By Wayne Young posted 05-03-2022 11:00

It's inarguable that the fallout from the COVID-19 pandemic has changed our lives in significant ways forever. Masking, vaccinations, social distancing, handwashing and other health-related elements of managing exposure to the virus have become ingrained in our social interactions. But there are non-medical adjustments to our daily living as well - working from home, food delivery instead of eating at restaurants, and even passing the offering plate at church all now look different.

One of the non-medical side effects of COVID has been the central role the virus has begun to play in the political arena. Mask mandates and vaccine requirements have taken center stage, but in the current election season the issue that is starting top emerge is the concept of parental rights in education.

Amidst the very public discussion about restriction of personal rights associated with COVID mitigation measures, nearly a dozen states have been considering legislation that emphasizes the pre-eminence of parental rights in directing the education of their children. Arizona, Kansas, Missouri and others are looking at adopting legislation that gives parents expansive rights to challenge educational decisions made by public schools. 
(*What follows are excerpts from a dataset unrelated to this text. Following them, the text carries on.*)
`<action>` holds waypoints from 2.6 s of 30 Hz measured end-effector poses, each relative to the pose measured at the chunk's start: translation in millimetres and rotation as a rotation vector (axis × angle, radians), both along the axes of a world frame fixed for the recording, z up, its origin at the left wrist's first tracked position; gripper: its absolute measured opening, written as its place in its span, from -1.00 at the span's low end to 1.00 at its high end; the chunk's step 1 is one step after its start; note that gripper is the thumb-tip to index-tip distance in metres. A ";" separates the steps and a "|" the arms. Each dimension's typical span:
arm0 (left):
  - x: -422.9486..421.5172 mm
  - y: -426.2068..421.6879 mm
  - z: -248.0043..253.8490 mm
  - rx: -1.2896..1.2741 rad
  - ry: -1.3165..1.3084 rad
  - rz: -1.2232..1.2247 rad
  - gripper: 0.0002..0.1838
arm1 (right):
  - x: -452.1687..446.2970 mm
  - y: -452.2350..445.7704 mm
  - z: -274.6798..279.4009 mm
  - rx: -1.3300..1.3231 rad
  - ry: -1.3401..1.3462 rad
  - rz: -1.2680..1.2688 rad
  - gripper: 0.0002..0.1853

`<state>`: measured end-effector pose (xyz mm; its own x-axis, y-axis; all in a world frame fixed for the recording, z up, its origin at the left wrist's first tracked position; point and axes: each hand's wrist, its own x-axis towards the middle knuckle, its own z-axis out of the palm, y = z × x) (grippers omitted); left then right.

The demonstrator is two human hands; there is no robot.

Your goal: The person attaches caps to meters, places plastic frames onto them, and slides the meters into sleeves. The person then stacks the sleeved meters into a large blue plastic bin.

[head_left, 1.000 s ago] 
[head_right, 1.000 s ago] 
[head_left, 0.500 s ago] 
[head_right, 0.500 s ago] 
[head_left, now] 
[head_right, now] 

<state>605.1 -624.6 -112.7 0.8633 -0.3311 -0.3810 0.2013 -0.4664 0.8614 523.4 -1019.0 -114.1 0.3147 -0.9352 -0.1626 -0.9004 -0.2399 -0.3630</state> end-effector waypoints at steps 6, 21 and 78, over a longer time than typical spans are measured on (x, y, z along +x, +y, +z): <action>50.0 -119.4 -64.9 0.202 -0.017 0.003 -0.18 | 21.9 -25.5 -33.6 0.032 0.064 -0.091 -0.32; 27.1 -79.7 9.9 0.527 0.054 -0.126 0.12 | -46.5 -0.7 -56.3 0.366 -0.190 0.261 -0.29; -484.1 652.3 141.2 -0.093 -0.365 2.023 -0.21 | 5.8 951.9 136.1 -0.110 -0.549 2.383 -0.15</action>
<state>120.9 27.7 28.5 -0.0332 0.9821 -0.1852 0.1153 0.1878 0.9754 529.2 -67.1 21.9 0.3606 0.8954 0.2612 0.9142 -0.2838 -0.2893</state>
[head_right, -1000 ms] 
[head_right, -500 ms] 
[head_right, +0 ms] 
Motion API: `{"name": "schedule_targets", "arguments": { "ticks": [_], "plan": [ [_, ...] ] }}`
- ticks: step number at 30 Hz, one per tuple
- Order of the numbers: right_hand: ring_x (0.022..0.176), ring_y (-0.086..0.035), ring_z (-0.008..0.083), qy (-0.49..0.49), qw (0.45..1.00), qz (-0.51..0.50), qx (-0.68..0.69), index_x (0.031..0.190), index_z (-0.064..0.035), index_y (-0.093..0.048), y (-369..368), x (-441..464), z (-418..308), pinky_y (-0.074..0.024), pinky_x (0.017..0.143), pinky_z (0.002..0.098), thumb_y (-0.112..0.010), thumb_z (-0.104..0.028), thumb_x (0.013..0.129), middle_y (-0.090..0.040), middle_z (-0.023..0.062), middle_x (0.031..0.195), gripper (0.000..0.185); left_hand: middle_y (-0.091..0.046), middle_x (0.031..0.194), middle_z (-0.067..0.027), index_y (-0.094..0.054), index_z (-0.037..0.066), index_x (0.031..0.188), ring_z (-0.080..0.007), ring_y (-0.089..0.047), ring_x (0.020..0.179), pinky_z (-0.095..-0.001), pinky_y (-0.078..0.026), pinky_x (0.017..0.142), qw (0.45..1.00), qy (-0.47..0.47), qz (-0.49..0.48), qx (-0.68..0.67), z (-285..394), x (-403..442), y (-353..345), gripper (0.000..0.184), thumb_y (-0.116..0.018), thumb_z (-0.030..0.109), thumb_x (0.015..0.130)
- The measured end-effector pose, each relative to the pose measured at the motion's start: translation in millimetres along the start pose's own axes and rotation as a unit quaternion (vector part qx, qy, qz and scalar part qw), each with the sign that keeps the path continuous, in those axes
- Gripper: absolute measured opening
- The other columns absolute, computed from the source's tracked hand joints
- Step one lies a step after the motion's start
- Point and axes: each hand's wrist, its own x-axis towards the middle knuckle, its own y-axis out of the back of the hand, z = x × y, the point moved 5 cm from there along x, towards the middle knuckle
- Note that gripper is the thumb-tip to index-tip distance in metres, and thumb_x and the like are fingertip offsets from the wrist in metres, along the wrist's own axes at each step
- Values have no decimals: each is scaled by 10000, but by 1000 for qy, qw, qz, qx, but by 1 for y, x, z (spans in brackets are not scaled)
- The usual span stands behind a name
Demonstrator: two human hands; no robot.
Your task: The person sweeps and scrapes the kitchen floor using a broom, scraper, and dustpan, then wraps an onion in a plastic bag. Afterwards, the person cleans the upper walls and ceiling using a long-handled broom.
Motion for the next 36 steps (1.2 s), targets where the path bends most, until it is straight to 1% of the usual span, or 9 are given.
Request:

The Arizona bill would allow parents to sue teachers and other government officials if they “usurp’’ parents’ “fundamental right to direct the upbringing, education, health care and mental health of their children.’’ In Virginia, it could be argued that the election for governor was decided based on the winner's emphatic support for preserving parental rights in education.

These measures extend far beyond masking, vaccinations, in-person learning, or curriculum. They tend to include very broad language establishing what some have described as a parental veto over educational decisions made by school districts and educators. Some commentators see these bills as a byproduct of COVID-related mandates and restrictions, reflecting a desire among the public to re-assert individual liberties after two years of turmoil.

Kentucky is not exempt from the conversation. Senate Bill 40, sponsored by Senator Steven West, sought to establish a parental bill of rights in Kentucky. Although it eventually did not pass, it did pass the Senate and will likely be brought up again in the future. And my own anecdotal experience leads me to believe the issue will not disappear anytime soon. I received a piece of campaign material in the mail this week, touting the fact that my legislator wanted to be re-elected so he could continue to "protect the rights of parents."

The issue resonates with the public, and we will need to be ready to address it when it re-emerges.